It was uncomfortable watching reasonably talented actors run around like neanderthals in an utterly unnecessary episode. Apparently, designing a virus which can turn an alien into one of your people by literally rewriting their DNA and booting up a copy of your species' brainwaves is so easy a caveman can do it.

"Pretty laughable really, when those same folks have accepted Warp drive, replicators, transporters and sub-space communications as gospel for 50 years."
- Yanks

I don't think this is a sensible comparison. Warp drive and transporters are a founding conceit, without which we wouldn't have Star Trek. I mean, we *might*, but we'd have to sub in cryostasis ships/generation ships and shuttlepods. But I'm getting away from my real point which is:

Warp drive and transporters, while obviously not real, are somewhere on the very fringes of speculative science. We may never have those technologies -- they may, in fact be entirely impossible. *However*, we don't know that yet, and there are actual, real physicists who are entertaining the thoughts. Replicators are just a variation on transporters.
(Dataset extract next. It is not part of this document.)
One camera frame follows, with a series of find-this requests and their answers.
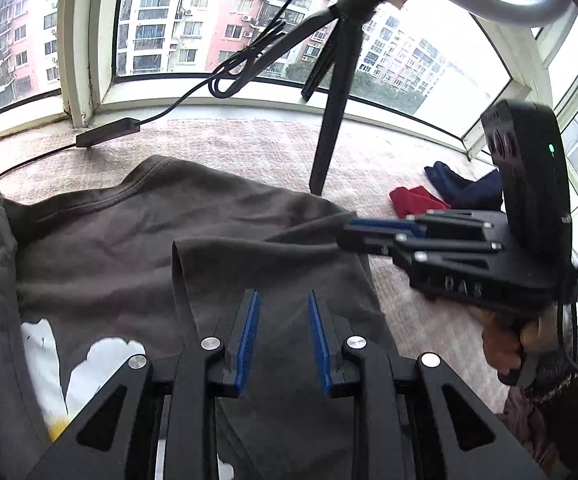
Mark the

Subspace -- okay. There's no such real hypothetical that I'm aware of. Maybe you could say it's just another name for extra dimensions/bubble universe theory, which is also somewhere on the fringe of speculative science.

Point is, I (and apparently millions of Trek fans) are willing to suspend disbelief when the science seems at least somewhat plausible.

Rewriting DNA, and suddenly undergoing extreme physiological changes (altered bone structure, extreme hair growth within seconds, altered respiratory system [sudden gills],) is simply not plausible. Not even the fringes of biology (to the extent that I'm familiar) has *any* speculative science to support the idea that a virus/pathogen could literally turn you into a different species, write new data (language, memories, personhood etc) to your brain, radically re-engineer your respiratory, circulatory, and/or nervous systems, do so within minutes, AND somehow leave enough of your previous body/identity intact so as to return FULLY back to normal with the simple injection of an antidote?

That's not how biology works. That's not even how biology *could* work. If you make sudden, massive edits to a person's DNA, they get cancer and die.

Things like warp drive and transporters are a plausible --even if just on a fringe level-- conceit that allows Star Trek to exist. The completely asinine 'Extinction', 'Threshold', and 'Genesis' ideas on biology are the stuff of saturday morning cartoons (I should know, see my username).

I like saturday morning cartoons. But Star Trek isn't --and shouldn't!-- be a saturday morning cartoon. Not the live-action, mainline canon series, anyway.

Star Trek should ask sensible, compelling questions. Or even fringe-sensible, but still compelling questions. This asked neither. This is dreck.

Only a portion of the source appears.